Advanced Permissions

Full controls for the on-chain policy that bounds what Ava can do — for users who want more than the chat-surface defaults.

Advanced Permissions#

The Telegram chat gives you safe defaults: one or two cap numbers, sensible allowlists, plain-English explanations. Studio gives you the full controls — useful if you want fine-grained policies, you're managing several positions, or you're using Ava for a team / treasury.

What Studio's Permissions screen shows#

  • Every active policy on every smart wallet under your control.
  • The full allowlist (contracts + function selectors) per policy.
  • The current cap usage vs total (e.g. "320 / 500 USDC used this period").
  • The throttle settings (max actions per period).
  • The on-chain policy contract address (for verification on a block explorer).
  • A revoke button per policy.

What you can do here that chat can't#

  • Multi-asset caps. Set independent caps per asset, including assets the default flow didn't pre-fill.
  • Per-contract allowlists. Add or remove specific helper contracts.
  • Throttle tuning. Adjust the action rate limit (e.g. "max 2 actions per hour").
  • Expiry dates. Set a hard expiry ("policy auto-invalidates 2026-12-31").
  • Snapshot the policy. Export a JSON description of the policy for audit.

Safe defaults vs full controls#

Studio surfaces full controls — including ones with sharp edges. For example, you can set a per-period cap of 100,000 USDC. The chat surface would push back; Studio just lets you.

This is intentional. The goal is to never lock power users into the consumer defaults — but also to make the consumer defaults safe enough that 90% of users never open Studio.

Verifying a policy on-chain#

For each policy, Studio shows the policy contract address and a deep link to a block explorer. There you can:

  • Read the cap values, allowlist, throttle directly from the contract.
  • Verify the operator address is the Ava operator (we'll publish the canonical operator addresses on this docs site).
  • Confirm the policy's active flag is true.
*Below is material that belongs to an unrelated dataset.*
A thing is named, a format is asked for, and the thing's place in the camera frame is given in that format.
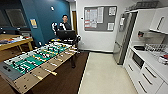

Trust nothing, verify everything — the surface is for ergonomics, the chain is the truth.

Power-user patterns#

  • Tiered caps. Two Liquidation Guards on the same Aave position with different caps — a small one Ava will trigger early, a larger one as a backstop.
  • Per-time-of-day throttles. Tighter throttle during the day (when you're watching anyway), looser at night.
  • Allowlist Helper Contracts. If you're using a custom rebalancer, you can allowlist it (but be careful — this widens trust).

These patterns can introduce mistakes. When in doubt, prefer the simple default; Ava's safety guarantees rely on tight allowlists.